Cointegration: Engle-Granger Procedure and Error Correction

Time Series · Medium · Free problem

Two log-price series $p_{1,t}$ and $p_{2,t}$ are suspected to be cointegrated.

  1. Describe the Engle-Granger two-step procedure for testing cointegration. What test do you apply to the residuals, and what are the critical values compared to?
  1. Suppose the estimated cointegrating residual $z_t$ satisfies the AR(1) process $z_t = \rho\, z_{t-1} + \epsilon_t$ with $|\rho| < 1$. Derive the half-life of deviations from equilibrium.
  1. Write the corresponding error-correction model (ECM) for $\Delta p_{1,t}$, and explain the role of each term.

Hints

  1. The Engle-Granger procedure has two steps: first estimate the long-run relationship by OLS, then test the residuals for stationarity. The trap is using the wrong critical values for the ADF test.
  2. For the half-life, think about the expected path of the AR(1) process: $E[z_t] = \rho^t z_0$. Set this equal to $z_0/2$ and solve for $t$.
  3. The error-correction model includes a term $\alpha z_{t-1}$ that pulls $\Delta p_{1,t}$ back toward the long-run equilibrium. The sign of $\alpha$ must be negative for error correction to work.

Worked Solution

How to Think About It: Cointegration is about two prices that wander individually (each is a random walk) but stay tethered to each other -- like two drunks connected by a rope. The spread $z_t = p_{1,t} - \beta p_{2,t}$ is mean-reverting even though each price is not. The Engle-Granger procedure is the simplest way to test for this: estimate the long-run relationship, check if the residual is stationary, then build a model that captures both the short-run dynamics and the pull back toward equilibrium. If you're a pairs trader, this is literally the foundation of your strategy.

Key Insight: The half-life of the cointegrating residual tells you how long the spread takes to close halfway -- this directly determines your holding period and whether the strategy is tradable.

The Method:

Part (i): Engle-Granger Two-Step Procedure

*Step 1 -- Estimate the cointegrating relationship.* Run OLS:

$p_{1,t} = \alpha + \beta\, p_{2,t} + z_t$

Save the residuals $\hat{z}_t = p_{1,t} - \hat{\alpha} - \hat{\beta}\, p_{2,t}$.

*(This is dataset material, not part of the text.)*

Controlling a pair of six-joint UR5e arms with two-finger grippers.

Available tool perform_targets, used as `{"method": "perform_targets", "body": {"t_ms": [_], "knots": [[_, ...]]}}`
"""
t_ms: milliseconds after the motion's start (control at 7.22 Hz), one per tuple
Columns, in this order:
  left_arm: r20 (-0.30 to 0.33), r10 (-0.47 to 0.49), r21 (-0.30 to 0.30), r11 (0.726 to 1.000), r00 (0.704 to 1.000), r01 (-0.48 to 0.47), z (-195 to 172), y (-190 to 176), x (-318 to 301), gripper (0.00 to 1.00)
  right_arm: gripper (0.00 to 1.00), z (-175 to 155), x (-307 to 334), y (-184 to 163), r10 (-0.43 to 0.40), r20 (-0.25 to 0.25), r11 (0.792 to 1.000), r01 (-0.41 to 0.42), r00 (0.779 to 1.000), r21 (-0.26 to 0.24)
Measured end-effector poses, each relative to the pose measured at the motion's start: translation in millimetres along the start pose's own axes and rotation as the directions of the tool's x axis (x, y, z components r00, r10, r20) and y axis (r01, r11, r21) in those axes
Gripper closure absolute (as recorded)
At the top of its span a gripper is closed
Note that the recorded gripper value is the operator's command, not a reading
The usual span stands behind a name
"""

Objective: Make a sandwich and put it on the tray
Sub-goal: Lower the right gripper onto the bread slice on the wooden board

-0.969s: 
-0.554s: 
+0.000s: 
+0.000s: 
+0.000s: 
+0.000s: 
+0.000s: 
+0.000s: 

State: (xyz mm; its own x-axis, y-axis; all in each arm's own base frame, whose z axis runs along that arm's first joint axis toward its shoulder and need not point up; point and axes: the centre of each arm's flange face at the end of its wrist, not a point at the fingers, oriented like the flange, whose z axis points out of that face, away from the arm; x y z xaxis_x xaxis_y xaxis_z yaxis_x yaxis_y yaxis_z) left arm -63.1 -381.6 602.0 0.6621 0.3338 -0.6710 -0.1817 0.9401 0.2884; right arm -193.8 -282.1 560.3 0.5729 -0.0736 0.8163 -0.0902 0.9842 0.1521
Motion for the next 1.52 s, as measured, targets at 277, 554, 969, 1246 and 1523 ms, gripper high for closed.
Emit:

*Step 2 -- Test for stationarity of $\hat{z}_t$.* Apply the Augmented Dickey-Fuller (ADF) test to $\hat{z}_t$:

$\Delta \hat{z}_t = \phi\, \hat{z}_{t-1} + \sum_{j=1}^{k} \gamma_j \Delta \hat{z}_{t-j} + \eta_t$

Test $H_0: \phi = 0$ (unit root, no cointegration) vs. $H_1: \phi < 0$ (stationary residual, cointegration exists).

Critical point: You cannot use standard Dickey-Fuller critical values. Because $\hat{z}_t$ comes from a first-stage regression (not observed directly), the null distribution of the test statistic is shifted. You must use the Engle-Granger / MacKinnon critical values, which are more negative (harder to reject). Using standard ADF tables would over-reject and falsely "find" cointegration.

Part (ii): Half-Life of Deviations

Given $z_t = \rho\, z_{t-1} + \epsilon_t$ with $|\rho| < 1$, the expected path of the residual from an initial deviation $z_0$ is:

$E[z_t \mid z_0] = \rho^t z_0$

The half-life $\tau$ is the time it takes for the expected deviation to decay to half its initial value:

$\rho^{\tau} = \frac{1}{2}$

$\tau = \frac{\ln(1/2)}{\ln \rho} = \frac{-\ln 2}{\ln \rho}$

Since $|\rho| < 1$, $\ln \rho < 0$, so $\tau > 0$.

Example: If $\rho = 0.95$ (daily data), then $\tau = \ln 2 / (-\ln 0.95) \approx 0.693 / 0.0513 \approx 13.5$ days. A pairs trade on this spread would need roughly 2 weeks to see the mean-reversion play out. If $\rho = 0.99$, the half-life jumps to about 69 days -- much slower, and you'd need to hold through more noise.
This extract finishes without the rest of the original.